Producers also think that biosecurity requires a lot of change — but that’s not the case, he said.
“Most biosecurity efforts don’t actually cost very much money. They cost a change in thought and in management.”
But on the flip side, infectious diseases do result in “ongoing loss and inefficiency.”
“You have reduced production because you cannot have infectious disease on an operation and not lose money to decreased productivity in the animals,” said Garry.
Producers make money through a simple equation: The number of animals sold multiplied by their weight and the price per pound. Decreased productivity and increased death losses hit two parts of that equation.
“For every calf you lose, you lose 500 pounds of revenue. This is true whether cattle prices are good or bad,” said Garry. “And for every single calf you lose to whatever infectious disease you want to name, you better increase the weaning weight of your next 10 calves by 50 pounds to equal your lost revenue.
“You’ll turn a lot of attention to getting that extra 50 pounds of weaning weight. My question is will you put the same energy and effort into something that actually decreases these losses?”
In most cases, implementing biosecurity measures simply means “being relatively thoughtful about a relatively few things.”
Garry supports a three-pronged approach to disease management on the farm — using antibiotics, vaccines, and biosecurity in concert.
But prevention is worth a pound of cure, he added.
“Antibiotics are not a prevention tool. They don’t do jack to prevent problems in the herd,” said Garry. “You’re going to say, ‘I do prevent disease — I used vaccines.’ But do they really prevent disease? You are not going to vaccinate Johne’s disease away. It will not happen.”
Vaccines “modify” disease occurrence and decrease shedding of the infectious agents, but they can also be “questionable in their efficacy.”

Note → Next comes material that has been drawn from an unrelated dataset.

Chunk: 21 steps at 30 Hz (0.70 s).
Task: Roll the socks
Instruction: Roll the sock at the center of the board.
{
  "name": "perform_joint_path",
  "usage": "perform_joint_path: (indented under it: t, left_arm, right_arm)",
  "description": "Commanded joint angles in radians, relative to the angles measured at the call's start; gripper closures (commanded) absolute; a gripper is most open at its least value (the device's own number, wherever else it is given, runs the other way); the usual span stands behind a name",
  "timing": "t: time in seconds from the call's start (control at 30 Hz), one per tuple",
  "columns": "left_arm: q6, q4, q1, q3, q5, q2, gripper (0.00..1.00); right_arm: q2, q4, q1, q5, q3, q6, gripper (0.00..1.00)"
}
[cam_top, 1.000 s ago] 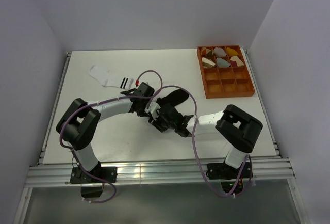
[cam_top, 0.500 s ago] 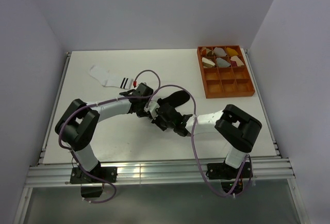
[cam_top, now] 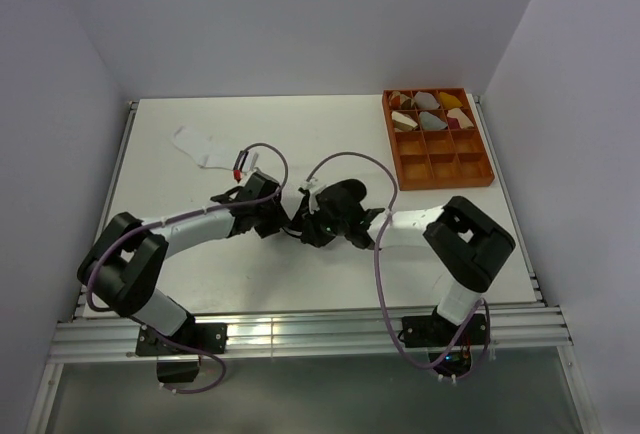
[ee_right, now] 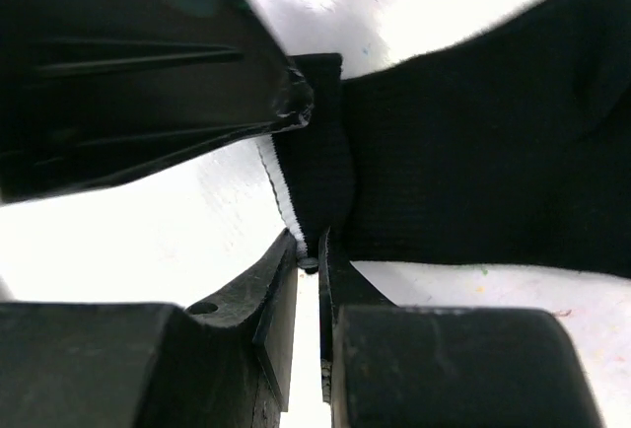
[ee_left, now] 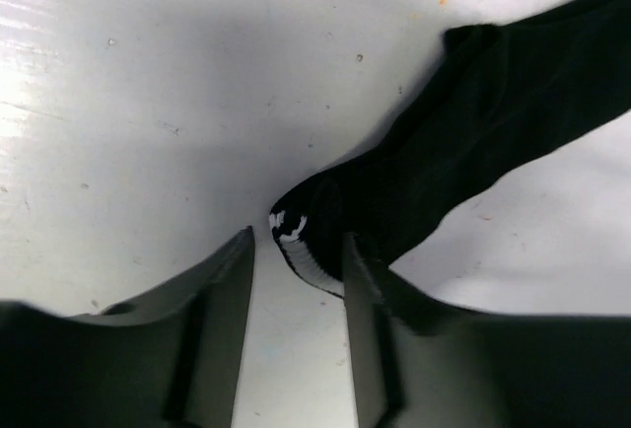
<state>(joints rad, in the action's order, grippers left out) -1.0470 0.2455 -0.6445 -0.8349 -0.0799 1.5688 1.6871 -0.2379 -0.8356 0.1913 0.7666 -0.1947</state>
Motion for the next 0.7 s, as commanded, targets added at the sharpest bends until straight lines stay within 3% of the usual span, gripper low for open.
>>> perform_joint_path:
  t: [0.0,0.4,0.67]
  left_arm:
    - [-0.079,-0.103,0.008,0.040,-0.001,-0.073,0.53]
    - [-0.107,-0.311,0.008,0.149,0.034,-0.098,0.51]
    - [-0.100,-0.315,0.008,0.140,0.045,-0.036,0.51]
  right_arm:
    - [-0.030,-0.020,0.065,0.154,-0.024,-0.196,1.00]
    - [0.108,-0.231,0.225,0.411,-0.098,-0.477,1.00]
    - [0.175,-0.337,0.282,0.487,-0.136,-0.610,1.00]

“Without something else to back them up, vaccines are a waste of your money in many situations,” said Garry. “If you pair the vaccine with a biosecurity control program, now you have power. If you do not use both together, you will lose the game and squander a boatload of money.”
Unlike vaccinations, biosecurity is “not pathogen specific.”
“Most of the management practices that decrease disease transmission for one agent are effective against multiple. If you institute really good Johne’s disease control procedures, you will also decrease calf scours. They go hand in hand.”
How to build a plan
But in some cases, true biosecurity is impossible.
“There are so many infectious organisms that are already in the premise that, in many cases, biocontainment is more important for average everyday management than biosecurity,” said Garry. “We want management and hygiene practices that decrease the risk of introducing or spreading infectious disease, therefore reducing animal exposure.”
And that starts with a disease-monitoring and management plan.
“We want to prevent transmission, eliminate the agent, and increase immunity,” he said. “That requires a relatively specific strategy, which has goal setting, risk assessment, planning, implementation, and monitoring.”
The first step is education.
“You need to understand your target and what you’re doing. You need to know the agent and what it’s going to do,” he said. “Then you do a risk assessment. Where am I likely to have problems on the farm? From that, I develop a management plan, and only then do I decide what I’m going to do to test it.
“But what it really takes is commitment.”
Producers don’t need to be running a “100 per cent sterile operation” to make a meaningful improvement in the health of their cattle, added Garry.
“There are no fail-safes. There are no places where you can say, ‘OK, I did that — the disease will never be a problem on my operation,’” he said. “Instead, we put in multiple hurdles, and each hurdle reduces the risk, and when you combine them, you get incremental improvement.
“You don’t have zero risk, but you’re getting pretty darn close.”